What this task involves: Please set down the entire listing exactly.

Material shown:
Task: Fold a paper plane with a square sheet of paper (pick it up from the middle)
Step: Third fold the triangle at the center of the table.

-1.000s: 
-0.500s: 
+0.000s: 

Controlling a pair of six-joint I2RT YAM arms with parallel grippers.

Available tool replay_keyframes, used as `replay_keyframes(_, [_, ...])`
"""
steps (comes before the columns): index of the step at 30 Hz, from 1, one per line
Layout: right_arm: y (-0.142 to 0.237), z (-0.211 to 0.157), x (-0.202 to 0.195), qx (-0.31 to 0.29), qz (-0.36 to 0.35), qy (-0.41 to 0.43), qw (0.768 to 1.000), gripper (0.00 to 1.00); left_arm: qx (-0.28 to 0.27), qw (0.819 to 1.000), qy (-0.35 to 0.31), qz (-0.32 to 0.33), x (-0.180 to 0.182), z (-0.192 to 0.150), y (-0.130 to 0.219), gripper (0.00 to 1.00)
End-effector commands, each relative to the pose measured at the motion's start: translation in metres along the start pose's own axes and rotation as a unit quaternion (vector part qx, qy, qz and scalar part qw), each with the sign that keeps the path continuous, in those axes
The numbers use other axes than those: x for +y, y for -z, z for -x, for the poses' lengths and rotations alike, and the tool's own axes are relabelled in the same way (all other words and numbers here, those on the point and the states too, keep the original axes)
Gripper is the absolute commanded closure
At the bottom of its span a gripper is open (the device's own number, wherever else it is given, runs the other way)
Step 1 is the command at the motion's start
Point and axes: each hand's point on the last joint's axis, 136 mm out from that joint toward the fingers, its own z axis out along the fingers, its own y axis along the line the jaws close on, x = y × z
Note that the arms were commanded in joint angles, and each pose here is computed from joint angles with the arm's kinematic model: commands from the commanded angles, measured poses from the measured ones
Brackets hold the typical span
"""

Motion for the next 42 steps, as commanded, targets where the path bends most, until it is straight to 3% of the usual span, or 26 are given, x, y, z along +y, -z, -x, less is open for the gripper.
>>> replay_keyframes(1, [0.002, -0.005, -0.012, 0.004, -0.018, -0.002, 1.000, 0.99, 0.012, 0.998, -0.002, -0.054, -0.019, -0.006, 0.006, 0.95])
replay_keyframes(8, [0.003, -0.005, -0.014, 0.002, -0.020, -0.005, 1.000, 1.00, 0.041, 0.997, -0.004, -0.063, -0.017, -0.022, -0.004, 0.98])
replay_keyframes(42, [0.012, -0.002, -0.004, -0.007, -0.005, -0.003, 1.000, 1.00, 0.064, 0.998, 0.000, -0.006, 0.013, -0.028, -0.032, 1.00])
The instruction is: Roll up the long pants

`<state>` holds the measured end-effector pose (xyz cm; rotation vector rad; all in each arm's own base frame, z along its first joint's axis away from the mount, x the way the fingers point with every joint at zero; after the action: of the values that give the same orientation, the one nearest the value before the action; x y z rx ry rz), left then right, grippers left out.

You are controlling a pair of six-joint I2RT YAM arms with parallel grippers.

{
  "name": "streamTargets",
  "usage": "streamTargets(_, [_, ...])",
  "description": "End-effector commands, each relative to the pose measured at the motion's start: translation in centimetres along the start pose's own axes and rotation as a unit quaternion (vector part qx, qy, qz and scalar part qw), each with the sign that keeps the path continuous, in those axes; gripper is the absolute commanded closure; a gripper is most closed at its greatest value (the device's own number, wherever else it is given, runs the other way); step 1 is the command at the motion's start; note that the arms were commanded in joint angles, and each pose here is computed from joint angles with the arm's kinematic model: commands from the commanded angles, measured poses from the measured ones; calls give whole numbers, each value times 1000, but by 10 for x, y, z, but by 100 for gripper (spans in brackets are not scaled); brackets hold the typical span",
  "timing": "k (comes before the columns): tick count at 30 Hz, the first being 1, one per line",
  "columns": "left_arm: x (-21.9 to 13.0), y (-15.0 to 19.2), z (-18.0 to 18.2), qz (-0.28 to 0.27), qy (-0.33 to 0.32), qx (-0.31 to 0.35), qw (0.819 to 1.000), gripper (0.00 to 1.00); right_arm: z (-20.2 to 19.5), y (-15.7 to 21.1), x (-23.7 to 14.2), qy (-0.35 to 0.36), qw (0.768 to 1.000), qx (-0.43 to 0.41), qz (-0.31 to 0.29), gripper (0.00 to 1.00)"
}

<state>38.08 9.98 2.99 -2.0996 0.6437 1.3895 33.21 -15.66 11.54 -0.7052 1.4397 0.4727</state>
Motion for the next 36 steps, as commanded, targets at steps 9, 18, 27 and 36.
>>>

Result of the task:
Task: Fold a paper plane with a square sheet of paper (pick it up from the middle)
Step: Third fold the triangle at the center of the table.

-1.000s: 
-0.500s: 
+0.000s: 

Controlling a pair of six-joint I2RT YAM arms with parallel grippers.

Available tool replay_keyframes, used as `replay_keyframes(_, [_, ...])`
"""
steps (comes before the columns): index of the step at 30 Hz, from 1, one per line
Layout: right_arm: y (-0.142 to 0.237), z (-0.211 to 0.157), x (-0.202 to 0.195), qx (-0.31 to 0.29), qz (-0.36 to 0.35), qy (-0.41 to 0.43), qw (0.768 to 1.000), gripper (0.00 to 1.00); left_arm: qx (-0.28 to 0.27), qw (0.819 to 1.000), qy (-0.35 to 0.31), qz (-0.32 to 0.33), x (-0.180 to 0.182), z (-0.192 to 0.150), y (-0.130 to 0.219), gripper (0.00 to 1.00)
End-effector commands, each relative to the pose measured at the motion's start: translation in metres along the start pose's own axes and rotation as a unit quaternion (vector part qx, qy, qz and scalar part qw), each with the sign that keeps the path continuous, in those axes
The numbers use other axes than those: x for +y, y for -z, z for -x, for the poses' lengths and rotations alike, and the tool's own axes are relabelled in the same way (all other words and numbers here, those on the point and the states too, keep the original axes)
Gripper is the absolute commanded closure
At the bottom of its span a gripper is open (the device's own number, wherever else it is given, runs the other way)
Step 1 is the command at the motion's start
Point and axes: each hand's point on the last joint's axis, 136 mm out from that joint toward the fingers, its own z axis out along the fingers, its own y axis along the line the jaws close on, x = y × z
Note that the arms were commanded in joint angles, and each pose here is computed from joint angles with the arm's kinematic model: commands from the commanded angles, measured poses from the measured ones
Brackets hold the typical span
"""

Motion for the next 42 steps, as commanded, targets where the path bends most, until it is straight to 3% of the usual span, or 26 are given, x, y, z along +y, -z, -x, less is open for the gripper.
>>> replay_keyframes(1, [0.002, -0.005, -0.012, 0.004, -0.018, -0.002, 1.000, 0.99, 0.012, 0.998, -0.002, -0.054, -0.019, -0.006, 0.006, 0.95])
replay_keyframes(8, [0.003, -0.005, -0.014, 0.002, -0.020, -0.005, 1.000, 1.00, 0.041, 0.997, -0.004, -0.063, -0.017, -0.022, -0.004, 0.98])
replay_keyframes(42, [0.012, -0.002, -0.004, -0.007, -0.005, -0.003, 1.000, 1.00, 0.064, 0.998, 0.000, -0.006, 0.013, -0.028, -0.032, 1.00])
The instruction is: Roll up the long pants

`<state>` holds the measured end-effector pose (xyz cm; rotation vector rad; all in each arm's own base frame, z along its first joint's axis away from the mount, x the way the fingers point with every joint at zero; after the action: of the values that give the same orientation, the one nearest the value before the action; x y z rx ry rz), left then right, grippers left out.

You are controlling a pair of six-joint I2RT YAM arms with parallel grippers.

{
  "name": "streamTargets",
  "usage": "streamTargets(_, [_, ...])",
  "description": "End-effector commands, each relative to the pose measured at the motion's start: translation in centimetres along the start pose's own axes and rotation as a unit quaternion (vector part qx, qy, qz and scalar part qw), each with the sign that keeps the path continuous, in those axes; gripper is the absolute commanded closure; a gripper is most closed at its greatest value (the device's own number, wherever else it is given, runs the other way); step 1 is the command at the motion's start; note that the arms were commanded in joint angles, and each pose here is computed from joint angles with the arm's kinematic model: commands from the commanded angles, measured poses from the measured ones; calls give whole numbers, each value times 1000, but by 10 for x, y, z, but by 100 for gripper (spans in brackets are not scaled); brackets hold the typical span",
  "timing": "k (comes before the columns): tick count at 30 Hz, the first being 1, one per line",
  "columns": "left_arm: x (-21.9 to 13.0), y (-15.0 to 19.2), z (-18.0 to 18.2), qz (-0.28 to 0.27), qy (-0.33 to 0.32), qx (-0.31 to 0.35), qw (0.819 to 1.000), gripper (0.00 to 1.00); right_arm: z (-20.2 to 19.5), y (-15.7 to 21.1), x (-23.7 to 14.2), qy (-0.35 to 0.36), qw (0.768 to 1.000), qx (-0.43 to 0.41), qz (-0.31 to 0.29), gripper (0.00 to 1.00)"
}

<state>38.08 9.98 2.99 -2.0996 0.6437 1.3895 33.21 -15.66 11.54 -0.7052 1.4397 0.4727</state>
Motion for the next 36 steps, as commanded, targets at steps 9, 18, 27 and 36.
>>>

There is no more to this answer.